If Oracle delivers timely, real jdk ports to write server software - I could see that. But I doubt
that the number of successful, performant, really liked java apps on Mac exceeds 20.

My take on it, especially with the new Appstore for Mac is, to find a way to autoconvert/
cross compile/port Java2Objective-C and slash a real Cocoa frontend on it.


Yannick Menager replied on Fri, 2010/10/22 - 9:54am in response to: Justin Forder

If it was *only* about deprecating the JVM... That excuse would be have been somewhat believable.

However if you couple that with the "Java apps are forbidden from the new Mac App Store", it clearly shows that the reasons are  primarily anti-competitive.

Ponraj Suthanth... replied on Fri, 2010/10/22 - 11:41am

Well i belive, Steve, has got something different. If apple sees the big success of IPod and IPhone, that dosent mean they have won the whole heart.


Avoiding JVM Specifically means, locking out Java, JRuby, Scala, Grovy etc. I dont think Object C can catchup all those stuffs.

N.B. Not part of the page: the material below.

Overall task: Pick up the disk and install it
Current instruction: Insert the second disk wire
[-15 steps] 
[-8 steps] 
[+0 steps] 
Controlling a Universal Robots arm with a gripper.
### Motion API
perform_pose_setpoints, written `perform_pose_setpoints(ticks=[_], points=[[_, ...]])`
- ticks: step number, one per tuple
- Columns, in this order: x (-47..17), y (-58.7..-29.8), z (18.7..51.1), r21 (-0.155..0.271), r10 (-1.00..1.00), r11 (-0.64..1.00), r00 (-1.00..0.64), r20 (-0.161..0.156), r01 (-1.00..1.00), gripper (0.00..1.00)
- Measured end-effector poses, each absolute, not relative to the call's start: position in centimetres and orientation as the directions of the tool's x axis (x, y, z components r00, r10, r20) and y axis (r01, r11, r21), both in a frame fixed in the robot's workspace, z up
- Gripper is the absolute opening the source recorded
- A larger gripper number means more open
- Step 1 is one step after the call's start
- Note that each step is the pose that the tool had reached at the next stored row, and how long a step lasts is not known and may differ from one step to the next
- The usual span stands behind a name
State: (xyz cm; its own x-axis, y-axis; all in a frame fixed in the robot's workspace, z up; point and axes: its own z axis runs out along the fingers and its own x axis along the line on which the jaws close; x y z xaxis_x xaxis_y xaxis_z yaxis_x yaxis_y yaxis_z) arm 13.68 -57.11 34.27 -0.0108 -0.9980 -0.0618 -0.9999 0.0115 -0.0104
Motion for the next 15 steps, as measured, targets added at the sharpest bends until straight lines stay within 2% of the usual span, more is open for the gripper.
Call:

I beleive the Apple JVM will be provided by Open source community instead of the Apple itself. if that happens, i would feel good. if not, i would look for avoiding Apple.



Ponraj S

Claude Lalyre replied on Fri, 2010/10/22 - 12:33pm

I was planning to buy a brand new Mac book Air... Now, I am thinking carefully about this issue....

Jason Kilgrow replied on Fri, 2010/10/22 - 12:41pm in response to: Charles (Ted) Wise

But what is Oracle's motivation for that? Do you think that anyone is going to now pay for the JVM that was once free from Apple? If someone can show Oracle where the money is for supporting another platform, then do it! Otherwise, you mac users are going to be left with OpenJDK (which, IMO, isn't a *bad* way to just won't perform as well as a jdk/jvm with native hooks). Good luck! I, too, loved my mac but I had to leave it behind because of the sucktastic performance of the JDK. Win7 or Linux is a completely viable option for Java development and should always be considered over a mac simply out of priciple.